Dico sì a “scatola nera” e incentivi, no alla guerra al diesel

di Angelo Sticchi Damiani*

L’idea di una “scatola nera” per monitorare le percorrenze delle auto più inquinanti ed evitare di penalizzare quegli automobilisti che usano l’auto pochissimo e, dunque, inquinano pochissimo, il progetto “MoVe-In”, presentato in Regione Lombardia, è un’idea giusta che condividiamo.  Ma, soprattutto, condividiamo l’idea, da noi più volte sostenuta, di incentivare il più possibile la sostituzione delle auto più vecchie con auto nuove o con usati recenti, visto che il 56% delle auto che circola sulle nostre strade ha più di 10 anni, che l’età media delle auto a benzina è di 14 anni e 4 mesi e quella dei diesel di 9 anni e 8 mesi.

La qualità dell’aria che respiriamo è questione vitale. Letteralmente. In questo senso, l’auto elettrica darà un contributo fondamentale. Per questo, siamo convinti che l’elettrificazione del parco sia un obiettivo da raggiungere il più presto possibile.
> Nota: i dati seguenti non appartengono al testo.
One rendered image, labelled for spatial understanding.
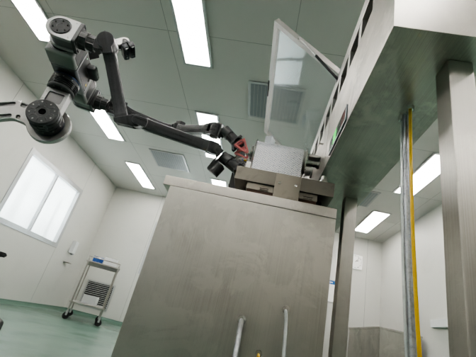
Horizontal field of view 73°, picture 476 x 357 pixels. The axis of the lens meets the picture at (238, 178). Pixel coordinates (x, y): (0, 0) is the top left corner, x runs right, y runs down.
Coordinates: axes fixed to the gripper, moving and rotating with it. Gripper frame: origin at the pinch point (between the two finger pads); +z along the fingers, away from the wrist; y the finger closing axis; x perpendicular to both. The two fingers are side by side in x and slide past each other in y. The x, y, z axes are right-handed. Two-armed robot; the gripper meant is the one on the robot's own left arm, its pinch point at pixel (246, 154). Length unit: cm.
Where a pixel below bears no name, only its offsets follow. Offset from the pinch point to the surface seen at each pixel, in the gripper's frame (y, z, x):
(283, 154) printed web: 9.1, 14.9, 10.9
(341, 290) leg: -3, 78, -8
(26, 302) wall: -427, -184, -311
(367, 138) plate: 48, 42, 21
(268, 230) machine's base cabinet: 35, 44, -26
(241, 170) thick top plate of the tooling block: 28.7, 16.5, -16.9
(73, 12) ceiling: -68, -256, -11
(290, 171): 9.3, 23.9, 7.2
È evidente, però, che non potrà avvenire dall’oggi al domani. Di conseguenza, si tratta di gestire l’inevitabile fase di transizione, con intelligenza e senza pregiudizi ideologici.
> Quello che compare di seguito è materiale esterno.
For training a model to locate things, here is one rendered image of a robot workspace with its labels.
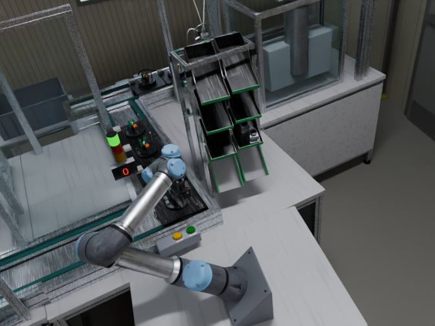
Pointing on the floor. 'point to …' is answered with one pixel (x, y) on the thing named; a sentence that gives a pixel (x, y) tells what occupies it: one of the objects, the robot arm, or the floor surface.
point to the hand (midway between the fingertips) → (182, 203)
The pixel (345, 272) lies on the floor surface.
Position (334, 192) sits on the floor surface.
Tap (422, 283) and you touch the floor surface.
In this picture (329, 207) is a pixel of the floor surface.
I problemi di questa transizione sono, sostanzialmente, due. Il primo è informare correttamente i consumatori sulle caratteristiche delle varie tipologie di auto in commercio, tenendo conto del fatto che sia i produttori carburanti che quelli di motori diesel hanno fatto passi avanti notevolissimi per quanto riguarda qualità e riduzione delle emissioni. Un diesel Euro 6 di seconda generazione inquina davvero pochissimo. Lo dimostrano, ad esempio, gli ultimi test Green NCAP, che hanno evidenziato come i motori diesel, con catalizzatore a riduzione selettiva e filtro antiparticolato, offrano emissioni eccezionalmente basse.
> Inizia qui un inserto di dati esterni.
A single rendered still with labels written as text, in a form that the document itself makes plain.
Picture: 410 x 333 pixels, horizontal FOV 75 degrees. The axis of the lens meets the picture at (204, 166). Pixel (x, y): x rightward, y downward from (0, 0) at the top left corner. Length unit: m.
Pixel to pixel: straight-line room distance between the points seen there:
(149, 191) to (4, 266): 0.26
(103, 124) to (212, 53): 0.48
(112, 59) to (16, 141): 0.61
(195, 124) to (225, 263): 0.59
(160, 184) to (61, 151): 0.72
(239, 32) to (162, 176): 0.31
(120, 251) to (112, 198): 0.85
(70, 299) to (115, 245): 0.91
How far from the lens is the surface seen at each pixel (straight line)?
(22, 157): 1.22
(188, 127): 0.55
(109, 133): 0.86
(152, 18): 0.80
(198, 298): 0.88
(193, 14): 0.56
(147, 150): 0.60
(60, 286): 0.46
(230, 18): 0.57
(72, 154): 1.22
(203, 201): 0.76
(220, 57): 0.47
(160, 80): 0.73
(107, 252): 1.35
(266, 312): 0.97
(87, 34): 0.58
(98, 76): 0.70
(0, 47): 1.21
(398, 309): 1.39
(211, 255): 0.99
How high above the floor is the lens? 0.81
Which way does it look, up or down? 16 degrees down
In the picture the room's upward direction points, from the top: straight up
Il secondo problema è quello di mettere in condizione i possessori di auto vecchie e particolarmente inquinanti, soprattutto le persone meno abbienti, di cambiare l’auto, o con un’auto nuova o un usato recente, con una campagna di incentivi, a partire da un taglio del 50% dell’IPTSbagliata e, a nostro avviso, controproducente, in quanto si provocano inutilmente gravi danni al mercato è la demonizzazione dei diesel, sulla base di prese di posizione ideologiche, che non hanno alcuna evidenza scientifica.